• TASK PROMPT:
Give back only the lines in the records below from the one with "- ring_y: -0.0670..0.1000" to the one with "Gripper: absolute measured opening", both inclusive, word for word.

• MATERIAL PROVIDED:

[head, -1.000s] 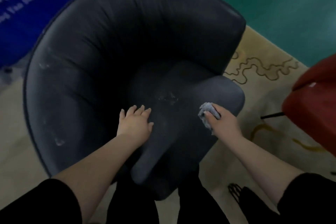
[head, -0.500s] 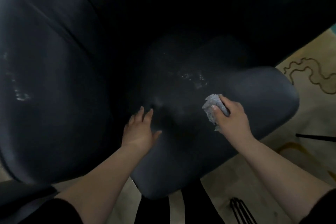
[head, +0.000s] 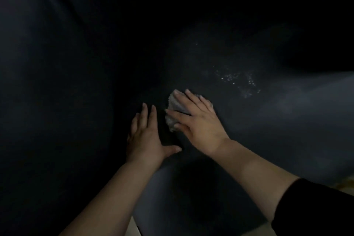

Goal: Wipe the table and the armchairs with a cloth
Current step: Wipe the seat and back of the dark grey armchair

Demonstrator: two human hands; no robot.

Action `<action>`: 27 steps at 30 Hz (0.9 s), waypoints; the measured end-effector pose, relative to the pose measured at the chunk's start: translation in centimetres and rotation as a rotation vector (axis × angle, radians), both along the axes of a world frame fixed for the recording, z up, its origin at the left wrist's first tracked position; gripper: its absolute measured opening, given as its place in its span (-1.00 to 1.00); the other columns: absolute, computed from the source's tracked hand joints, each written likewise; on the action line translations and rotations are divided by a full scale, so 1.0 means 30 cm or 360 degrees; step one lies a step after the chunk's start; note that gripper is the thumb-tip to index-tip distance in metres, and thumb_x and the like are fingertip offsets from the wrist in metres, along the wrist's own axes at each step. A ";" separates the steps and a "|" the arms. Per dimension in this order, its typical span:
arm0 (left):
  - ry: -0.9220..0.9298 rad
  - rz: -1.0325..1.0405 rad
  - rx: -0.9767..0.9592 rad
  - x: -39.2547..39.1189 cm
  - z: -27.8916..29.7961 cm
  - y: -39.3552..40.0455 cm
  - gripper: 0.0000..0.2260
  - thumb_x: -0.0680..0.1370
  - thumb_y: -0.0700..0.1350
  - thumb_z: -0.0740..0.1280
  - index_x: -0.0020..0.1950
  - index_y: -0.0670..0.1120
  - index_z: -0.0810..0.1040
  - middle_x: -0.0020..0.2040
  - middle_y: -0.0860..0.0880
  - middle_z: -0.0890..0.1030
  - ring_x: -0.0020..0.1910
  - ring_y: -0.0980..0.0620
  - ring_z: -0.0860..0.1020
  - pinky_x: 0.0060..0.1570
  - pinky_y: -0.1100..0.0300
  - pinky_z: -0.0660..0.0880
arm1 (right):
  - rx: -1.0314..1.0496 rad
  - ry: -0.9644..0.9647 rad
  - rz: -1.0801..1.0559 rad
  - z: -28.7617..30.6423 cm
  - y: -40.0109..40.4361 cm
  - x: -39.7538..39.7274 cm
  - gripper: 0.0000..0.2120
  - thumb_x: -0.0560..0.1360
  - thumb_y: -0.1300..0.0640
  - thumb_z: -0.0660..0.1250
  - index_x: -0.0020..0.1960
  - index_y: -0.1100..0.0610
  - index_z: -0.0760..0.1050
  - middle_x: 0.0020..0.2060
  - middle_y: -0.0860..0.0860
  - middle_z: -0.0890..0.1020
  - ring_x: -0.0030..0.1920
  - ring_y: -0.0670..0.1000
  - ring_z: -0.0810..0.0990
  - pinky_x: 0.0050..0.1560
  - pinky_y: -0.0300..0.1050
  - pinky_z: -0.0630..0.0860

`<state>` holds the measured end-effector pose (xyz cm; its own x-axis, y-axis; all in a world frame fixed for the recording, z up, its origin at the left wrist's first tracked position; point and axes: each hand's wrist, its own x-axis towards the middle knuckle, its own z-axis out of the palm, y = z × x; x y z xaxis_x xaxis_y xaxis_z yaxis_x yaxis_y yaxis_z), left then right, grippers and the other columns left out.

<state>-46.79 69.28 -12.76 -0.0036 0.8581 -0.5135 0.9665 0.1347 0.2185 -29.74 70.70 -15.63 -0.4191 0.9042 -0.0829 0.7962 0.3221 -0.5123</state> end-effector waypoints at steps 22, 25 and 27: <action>-0.0050 0.0041 0.0112 0.081 0.020 0.077 0.13 0.23 0.36 0.45 0.54 0.10 -0.22 0.53 0.08 -0.29 0.51 -0.01 -0.17 0.45 -0.06 -0.05 | 0.0181 0.0368 -0.0552 0.070 0.264 0.211 -0.65 0.49 0.35 0.32 0.27 0.23 0.51 0.36 0.11 0.41 0.35 0.12 0.39 0.41 -0.27 0.20; -0.0059 0.0056 0.0091 0.103 0.011 0.113 0.15 0.22 0.37 0.44 0.53 0.10 -0.26 0.53 0.08 -0.32 0.51 -0.03 -0.19 0.46 -0.05 -0.08 | 0.0144 0.0628 -0.0656 0.091 0.361 0.207 -0.60 0.51 0.35 0.30 0.33 0.22 0.44 0.38 0.01 0.32 0.40 -0.05 0.29 0.42 -0.35 0.15; -0.0096 0.0098 0.0120 0.113 0.006 0.146 0.15 0.22 0.35 0.46 0.53 0.10 -0.26 0.53 0.09 -0.32 0.51 0.00 -0.19 0.46 -0.04 -0.04 | 0.0127 0.0728 -0.0772 0.091 0.449 0.209 -0.61 0.52 0.34 0.29 0.35 0.22 0.42 0.41 0.09 0.31 0.40 -0.04 0.27 0.39 -0.43 0.11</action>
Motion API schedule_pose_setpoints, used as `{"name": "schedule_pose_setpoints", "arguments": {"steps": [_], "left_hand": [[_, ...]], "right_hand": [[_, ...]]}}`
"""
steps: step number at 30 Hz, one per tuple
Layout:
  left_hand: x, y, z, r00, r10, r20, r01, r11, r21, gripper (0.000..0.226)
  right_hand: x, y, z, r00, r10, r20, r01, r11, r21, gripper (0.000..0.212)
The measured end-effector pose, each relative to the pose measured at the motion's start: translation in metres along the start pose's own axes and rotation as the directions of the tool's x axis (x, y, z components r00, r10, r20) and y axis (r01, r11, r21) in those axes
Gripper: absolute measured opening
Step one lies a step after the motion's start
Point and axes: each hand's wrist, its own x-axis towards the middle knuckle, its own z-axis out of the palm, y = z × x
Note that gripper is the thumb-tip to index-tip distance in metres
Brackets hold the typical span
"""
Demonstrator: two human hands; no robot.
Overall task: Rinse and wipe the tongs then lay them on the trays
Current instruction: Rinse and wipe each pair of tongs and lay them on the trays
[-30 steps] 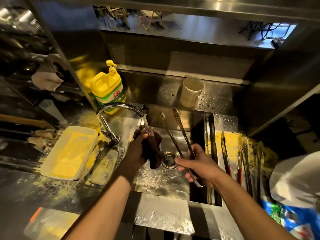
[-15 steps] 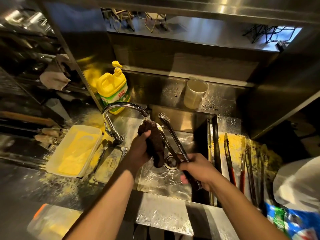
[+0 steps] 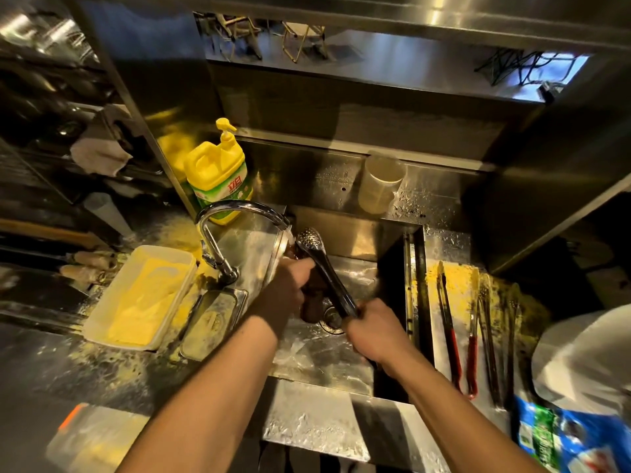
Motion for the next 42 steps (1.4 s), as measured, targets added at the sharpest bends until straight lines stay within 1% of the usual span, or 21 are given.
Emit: {"name": "schedule_pose_setpoints", "arguments": {"steps": [1, 2, 4, 6, 9, 12, 14, 15, 17, 19, 21, 25, 27, 29, 31, 32, 34, 35, 38, 40, 42], "left_hand": [[-0.001, -0.002, 0.001, 1.000, -0.025, -0.012, 0.025, 1.000, 0.004, 0.012], [0.001, -0.001, -0.001, 0.999, -0.033, -0.040, 0.033, 0.999, 0.012, 0.015], [0.012, 0.002, -0.009, 0.992, -0.014, -0.128, 0.019, 0.999, 0.040, 0.016], [0.013, -0.002, -0.009, 0.993, -0.029, -0.117, 0.031, 0.999, 0.016, 0.014], [0.002, -0.012, -0.003, 0.997, -0.079, -0.023, 0.079, 0.997, -0.025, 0.014], [0.014, -0.004, -0.010, 0.994, -0.068, -0.081, 0.064, 0.996, -0.057, 0.026], [0.019, -0.003, -0.010, 0.986, -0.031, -0.164, 0.025, 0.999, -0.036, 0.019], [0.015, -0.002, -0.006, 0.987, -0.028, -0.158, 0.024, 0.999, -0.027, 0.012], [0.011, -0.005, 0.000, 0.990, -0.054, -0.127, 0.052, 0.998, -0.019, 0.013], [0.018, -0.003, -0.005, 0.987, -0.061, -0.147, 0.062, 0.998, 0.003, 0.027], [0.029, -0.002, -0.012, 0.987, -0.021, -0.158, 0.023, 1.000, 0.005, 0.035], [0.026, 0.000, -0.007, 0.985, 0.009, -0.174, -0.005, 1.000, 0.027, 0.030], [0.027, 0.006, -0.012, 0.979, 0.046, -0.201, -0.049, 0.999, -0.006, 0.032], [0.032, 0.015, -0.022, 0.963, 0.109, -0.247, -0.103, 0.994, 0.035, 0.037], [0.032, 0.016, -0.030, 0.944, 0.174, -0.281, -0.170, 0.985, 0.039, 0.032], [0.028, 0.013, -0.031, 0.944, 0.177, -0.279, -0.175, 0.984, 0.029, 0.026], [0.018, 0.007, -0.029, 0.966, 0.127, -0.224, -0.131, 0.991, -0.004, 0.011], [0.014, 0.005, -0.028, 0.978, 0.092, -0.187, -0.099, 0.995, -0.028, 0.010], [0.008, -0.003, -0.028, 0.995, 0.007, -0.102, -0.012, 0.999, -0.046, 0.017], [0.004, -0.006, -0.030, 0.999, -0.023, -0.048, 0.020, 0.998, -0.058, 0.020], [-0.001, -0.011, -0.030, 0.998, -0.044, 0.053, 0.047, 0.996, -0.074, 0.028]], "right_hand": [[0.001, -0.002, 0.001, 1.000, -0.004, 0.000, 0.004, 1.000, -0.016, 0.010], [0.001, -0.003, 0.003, 1.000, -0.008, 0.009, 0.008, 1.000, -0.029, 0.010], [0.000, -0.001, 0.007, 0.999, 0.002, 0.038, -0.001, 1.000, -0.029, 0.009], [0.002, 0.002, 0.006, 0.999, 0.024, 0.046, -0.023, 0.999, -0.024, 0.009], [0.006, -0.001, 0.006, 0.999, 0.041, 0.034, -0.041, 0.999, 0.005, 0.010], [0.007, 0.000, 0.008, 0.998, 0.024, 0.065, -0.025, 1.000, 0.009, 0.011], [0.009, 0.001, 0.007, 0.998, 0.035, 0.061, -0.036, 0.999, 0.021, 0.011], [0.011, 0.001, 0.007, 0.998, 0.042, 0.050, -0.044, 0.998, 0.034, 0.010], [0.011, 0.000, 0.008, 0.998, 0.052, 0.041, -0.055, 0.997, 0.062, 0.007], [0.007, 0.002, 0.010, 0.997, 0.045, 0.065, -0.049, 0.997, 0.063, 0.009], [0.001, 0.006, 0.008, 0.996, 0.025, 0.082, -0.028, 0.999, 0.033, 0.014], [-0.005, 0.011, -0.008, 0.998, 0.004, 0.066, -0.002, 0.999, -0.034, 0.022], [-0.010, 0.016, -0.019, 0.997, 0.024, 0.078, -0.019, 0.997, -0.068, 0.017], [-0.014, 0.021, -0.031, 0.995, 0.060, 0.083, -0.059, 0.998, -0.009, 0.012], [-0.014, 0.022, -0.039, 0.994, 0.088, 0.072, -0.097, 0.986, 0.138, 0.009], [-0.013, 0.021, -0.042, 0.993, 0.104, 0.061, -0.115, 0.971, 0.211, 0.008], [-0.010, 0.015, -0.044, 0.988, 0.143, 0.062, -0.155, 0.928, 0.338, 0.010], [-0.010, 0.011, -0.044, 0.985, 0.160, 0.068, -0.174, 0.905, 0.388, 0.010], [-0.007, 0.007, -0.044, 0.983, 0.168, 0.073, -0.183, 0.871, 0.456, 0.008], [-0.007, 0.005, -0.041, 0.984, 0.169, 0.054, -0.175, 0.873, 0.455, 0.008], [-0.008, 0.003, -0.036, 0.984, 0.178, 0.022, -0.170, 0.884, 0.436, 0.007]]}}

• SOLUTION FOR THIS PROBLEM:
  - ring_y: -0.0670..0.1000
  - ring_z: -0.0810..0.0990
  - pinky_x: 0.0050..0.1560
  - pinky_y: -0.0300..0.1050
  - pinky_z: -0.0630..0.0860

`<state>` holds the measured end-effector pose (xyz cm; its own x-axis, y-axis; all in a world frame fixed for the recording, z up, its origin at the left wrist's first tracked position; point and axes: each hand's wrist, its own x-axis towards the middle knuckle, its own z-axis out of the palm, y = z × x; x y z xaxis_x xaxis_y xaxis_z yaxis_x yaxis_y yaxis_z), left then right, grippers and the other columns left out.

<state>-46.79 69.28 -12.76 -0.0036 0.8581 -0.5135 0.9665 0.1347 0.2185 -29.74 70.70 -15.63 -0.4191 0.9042 -0.0829 0.7962 0.3221 -0.5123</state> end-effector waypoints at steps 22, 25 and 27: <action>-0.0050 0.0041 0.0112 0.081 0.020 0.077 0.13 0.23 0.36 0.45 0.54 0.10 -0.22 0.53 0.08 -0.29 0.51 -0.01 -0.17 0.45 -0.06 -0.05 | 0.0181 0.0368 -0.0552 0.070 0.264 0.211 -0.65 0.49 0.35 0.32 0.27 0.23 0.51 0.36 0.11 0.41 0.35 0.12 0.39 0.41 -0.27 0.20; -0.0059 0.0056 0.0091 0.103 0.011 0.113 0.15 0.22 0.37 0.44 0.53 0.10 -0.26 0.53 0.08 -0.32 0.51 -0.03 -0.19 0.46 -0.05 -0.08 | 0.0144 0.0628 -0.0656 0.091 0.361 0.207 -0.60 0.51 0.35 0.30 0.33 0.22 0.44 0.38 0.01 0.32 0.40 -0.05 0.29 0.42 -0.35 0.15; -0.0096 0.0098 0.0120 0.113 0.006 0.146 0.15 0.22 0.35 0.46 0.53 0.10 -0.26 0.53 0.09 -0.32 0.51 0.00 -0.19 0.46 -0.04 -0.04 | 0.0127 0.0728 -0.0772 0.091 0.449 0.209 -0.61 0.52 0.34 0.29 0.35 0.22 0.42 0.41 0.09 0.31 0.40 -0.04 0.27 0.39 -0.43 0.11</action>
Motion API schedule_pose_setpoints, used as `{"name": "schedule_pose_setpoints", "arguments": {"steps": [_], "left_hand": [[_, ...]], "right_hand": [[_, ...]]}}`
"""
steps: step number at 30 Hz, one per tuple
Layout:
  left_hand: x, y, z, r00, r10, r20, r01, r11, r21, gripper (0.000..0.226)
  right_hand: x, y, z, r00, r10, r20, r01, r11, r21, gripper (0.000..0.212)
The measured end-effector pose, each relative to the pose measured at the motion's start: translation in metres along the start pose's own axes and rotation as the directions of the tool's x axis (x, y, z components r00, r10, r20) and y axis (r01, r11, r21) in those axes
Gripper: absolute measured opening

No additional work is needed on this exercise.